Nach den katastrophalen Erdbeben in Venezuela schlagen Hilfsorganisationen Alarm: Die überfüllten Notunterkünfte und der Mangel an sauberem Wasser und sanitären Einrichtungen könnten zu einer Gesundheitskrise führen. Die Bedingungen in den provisorischen Unterkünften sind kritisch, und die Gefahr von Krankheitsausbrüchen, wie Durchfall oder Atemwegserkrankungen, ist hoch.
Die Hilfskräfte vor Ort arbeiten rund um die Uhr, um die Grundbedürfnisse der Betroffenen zu decken. Doch die Ressourcen sind begrenzt, und die internationale Gemeinschaft wird dringend gebeten, weitere Unterstützung bereitzustellen. Insbesondere die Bereitstellung von sauberem Wasser, medizinischer Versorgung und sanitären Einrichtungen hat oberste Priorität.

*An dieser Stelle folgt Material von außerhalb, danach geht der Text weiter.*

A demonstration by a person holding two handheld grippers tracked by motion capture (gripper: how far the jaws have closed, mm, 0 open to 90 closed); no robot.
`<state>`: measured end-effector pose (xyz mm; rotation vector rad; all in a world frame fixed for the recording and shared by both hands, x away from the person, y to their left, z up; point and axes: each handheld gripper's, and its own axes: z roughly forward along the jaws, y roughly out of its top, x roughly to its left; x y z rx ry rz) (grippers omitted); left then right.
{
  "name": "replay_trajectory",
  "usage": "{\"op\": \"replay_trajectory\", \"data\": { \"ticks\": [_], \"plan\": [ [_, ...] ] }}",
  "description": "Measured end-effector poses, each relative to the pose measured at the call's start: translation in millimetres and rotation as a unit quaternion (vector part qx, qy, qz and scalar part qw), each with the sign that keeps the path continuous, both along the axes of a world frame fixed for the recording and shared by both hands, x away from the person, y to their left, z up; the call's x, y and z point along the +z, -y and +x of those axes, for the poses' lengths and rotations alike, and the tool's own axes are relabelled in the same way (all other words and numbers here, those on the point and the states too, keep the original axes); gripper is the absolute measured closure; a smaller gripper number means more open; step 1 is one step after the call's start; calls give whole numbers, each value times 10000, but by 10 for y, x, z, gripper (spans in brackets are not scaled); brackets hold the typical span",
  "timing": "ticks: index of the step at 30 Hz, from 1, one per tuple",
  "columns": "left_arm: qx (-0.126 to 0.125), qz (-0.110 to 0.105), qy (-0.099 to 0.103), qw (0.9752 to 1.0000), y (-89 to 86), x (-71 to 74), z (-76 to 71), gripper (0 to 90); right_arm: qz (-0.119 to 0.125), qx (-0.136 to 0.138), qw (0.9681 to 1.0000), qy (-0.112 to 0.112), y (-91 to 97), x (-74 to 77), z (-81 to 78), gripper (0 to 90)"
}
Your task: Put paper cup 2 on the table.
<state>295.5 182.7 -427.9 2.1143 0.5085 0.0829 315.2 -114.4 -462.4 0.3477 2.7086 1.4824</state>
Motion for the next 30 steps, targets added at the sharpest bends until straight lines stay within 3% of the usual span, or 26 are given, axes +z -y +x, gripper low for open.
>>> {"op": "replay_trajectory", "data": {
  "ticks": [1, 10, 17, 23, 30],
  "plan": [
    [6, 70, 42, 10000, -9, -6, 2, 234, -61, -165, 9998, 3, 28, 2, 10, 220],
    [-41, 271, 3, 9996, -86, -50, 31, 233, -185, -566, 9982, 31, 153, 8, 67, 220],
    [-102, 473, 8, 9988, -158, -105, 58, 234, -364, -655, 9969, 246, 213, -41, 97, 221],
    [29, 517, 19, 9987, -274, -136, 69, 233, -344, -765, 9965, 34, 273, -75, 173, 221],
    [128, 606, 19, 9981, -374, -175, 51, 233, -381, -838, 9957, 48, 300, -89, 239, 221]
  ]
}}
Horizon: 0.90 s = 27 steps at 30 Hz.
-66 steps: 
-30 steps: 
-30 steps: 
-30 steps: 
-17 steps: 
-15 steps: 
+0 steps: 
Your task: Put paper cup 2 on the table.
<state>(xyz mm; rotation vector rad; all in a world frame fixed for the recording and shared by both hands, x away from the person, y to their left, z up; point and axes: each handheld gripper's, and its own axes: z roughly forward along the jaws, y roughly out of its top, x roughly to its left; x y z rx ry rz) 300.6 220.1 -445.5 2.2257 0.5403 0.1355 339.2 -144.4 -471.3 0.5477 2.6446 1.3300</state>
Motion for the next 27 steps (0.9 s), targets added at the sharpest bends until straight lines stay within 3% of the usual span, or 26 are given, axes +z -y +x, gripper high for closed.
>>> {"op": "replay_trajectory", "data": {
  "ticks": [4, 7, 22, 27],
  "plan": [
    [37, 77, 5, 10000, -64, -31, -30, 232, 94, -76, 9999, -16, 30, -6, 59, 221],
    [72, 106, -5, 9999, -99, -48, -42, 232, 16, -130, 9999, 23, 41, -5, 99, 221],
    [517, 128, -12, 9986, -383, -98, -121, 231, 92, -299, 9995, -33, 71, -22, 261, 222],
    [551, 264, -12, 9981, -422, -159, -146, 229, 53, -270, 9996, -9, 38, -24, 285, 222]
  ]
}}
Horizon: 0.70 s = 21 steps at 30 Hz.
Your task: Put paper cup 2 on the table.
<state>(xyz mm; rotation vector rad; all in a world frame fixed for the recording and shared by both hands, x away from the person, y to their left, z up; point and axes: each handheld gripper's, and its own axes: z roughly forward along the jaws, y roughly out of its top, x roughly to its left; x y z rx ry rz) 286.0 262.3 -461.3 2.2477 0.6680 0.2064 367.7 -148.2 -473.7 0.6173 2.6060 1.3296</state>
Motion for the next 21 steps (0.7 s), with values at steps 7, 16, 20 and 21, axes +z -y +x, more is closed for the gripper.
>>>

Die humanitäre Lage in Venezuela ist angespannt, und es wird erwartet, dass internationale Hilfsorganisationen und staatliche Akteure zusammenarbeiten, um eine eskalierende Gesundheitskrise zu verhindern. Der Druck auf die Interimsregierung wächst, effektive Maßnahmen zu ergreifen, um die Situation unter Kontrolle zu bringen.